### What is being asked
Which lines of the data below hold "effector"? Copy each of them.

### Data shown
——————

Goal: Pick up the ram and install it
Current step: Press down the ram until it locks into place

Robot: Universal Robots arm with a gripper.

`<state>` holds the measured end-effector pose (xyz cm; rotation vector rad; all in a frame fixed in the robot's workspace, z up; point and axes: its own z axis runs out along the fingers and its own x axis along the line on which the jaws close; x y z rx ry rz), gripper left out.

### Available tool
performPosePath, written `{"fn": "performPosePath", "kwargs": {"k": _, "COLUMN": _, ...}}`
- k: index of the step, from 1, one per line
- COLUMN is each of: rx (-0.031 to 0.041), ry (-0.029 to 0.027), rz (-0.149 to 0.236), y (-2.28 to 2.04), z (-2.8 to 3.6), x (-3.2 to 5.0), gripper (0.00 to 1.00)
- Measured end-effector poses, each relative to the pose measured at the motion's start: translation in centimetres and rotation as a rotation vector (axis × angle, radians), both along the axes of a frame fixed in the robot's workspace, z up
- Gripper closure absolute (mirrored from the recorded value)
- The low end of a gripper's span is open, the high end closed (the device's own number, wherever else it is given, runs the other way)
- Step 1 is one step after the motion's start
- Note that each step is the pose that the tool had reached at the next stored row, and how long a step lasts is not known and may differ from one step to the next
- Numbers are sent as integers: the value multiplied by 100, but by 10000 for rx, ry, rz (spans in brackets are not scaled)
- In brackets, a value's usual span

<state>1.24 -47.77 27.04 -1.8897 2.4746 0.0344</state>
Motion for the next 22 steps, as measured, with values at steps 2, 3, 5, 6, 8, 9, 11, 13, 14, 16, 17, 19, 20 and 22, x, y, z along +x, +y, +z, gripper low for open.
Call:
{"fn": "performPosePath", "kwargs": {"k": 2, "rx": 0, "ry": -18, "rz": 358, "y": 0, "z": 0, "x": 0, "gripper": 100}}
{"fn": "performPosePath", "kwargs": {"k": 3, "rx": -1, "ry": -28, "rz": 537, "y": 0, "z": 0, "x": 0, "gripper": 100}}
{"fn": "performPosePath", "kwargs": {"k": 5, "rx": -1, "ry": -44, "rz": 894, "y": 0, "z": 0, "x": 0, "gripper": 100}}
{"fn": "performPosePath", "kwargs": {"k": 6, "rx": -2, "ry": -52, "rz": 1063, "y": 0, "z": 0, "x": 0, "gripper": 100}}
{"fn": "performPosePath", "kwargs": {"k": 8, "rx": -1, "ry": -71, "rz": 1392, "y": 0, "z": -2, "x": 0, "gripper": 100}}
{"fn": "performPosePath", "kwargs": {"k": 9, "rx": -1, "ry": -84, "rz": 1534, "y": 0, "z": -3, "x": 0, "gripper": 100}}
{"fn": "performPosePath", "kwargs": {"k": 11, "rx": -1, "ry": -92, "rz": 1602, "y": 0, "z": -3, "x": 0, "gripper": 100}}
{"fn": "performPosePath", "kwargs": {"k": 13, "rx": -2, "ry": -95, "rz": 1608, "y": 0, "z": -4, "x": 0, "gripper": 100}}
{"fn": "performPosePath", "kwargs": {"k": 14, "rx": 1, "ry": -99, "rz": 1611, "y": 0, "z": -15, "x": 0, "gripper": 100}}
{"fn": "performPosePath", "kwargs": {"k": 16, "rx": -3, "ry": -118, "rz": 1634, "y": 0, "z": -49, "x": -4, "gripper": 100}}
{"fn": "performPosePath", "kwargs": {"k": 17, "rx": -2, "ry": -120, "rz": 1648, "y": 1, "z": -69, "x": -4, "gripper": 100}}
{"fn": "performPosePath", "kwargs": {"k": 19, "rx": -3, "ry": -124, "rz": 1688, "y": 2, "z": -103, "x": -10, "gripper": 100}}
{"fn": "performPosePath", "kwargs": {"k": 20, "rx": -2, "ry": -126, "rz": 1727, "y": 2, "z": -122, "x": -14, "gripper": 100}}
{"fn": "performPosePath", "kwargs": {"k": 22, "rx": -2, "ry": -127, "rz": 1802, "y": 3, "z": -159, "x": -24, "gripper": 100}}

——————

### Problem solution
`<state>` holds the measured end-effector pose (xyz cm; rotation vector rad; all in a frame fixed in the robot's workspace, z up; point and axes: its own z axis runs out along the fingers and its own x axis along the line on which the jaws close; x y z rx ry rz), gripper left out.
- Measured end-effector poses, each relative to the pose measured at the motion's start: translation in centimetres and rotation as a rotation vector (axis × angle, radians), both along the axes of a frame fixed in the robot's workspace, z up

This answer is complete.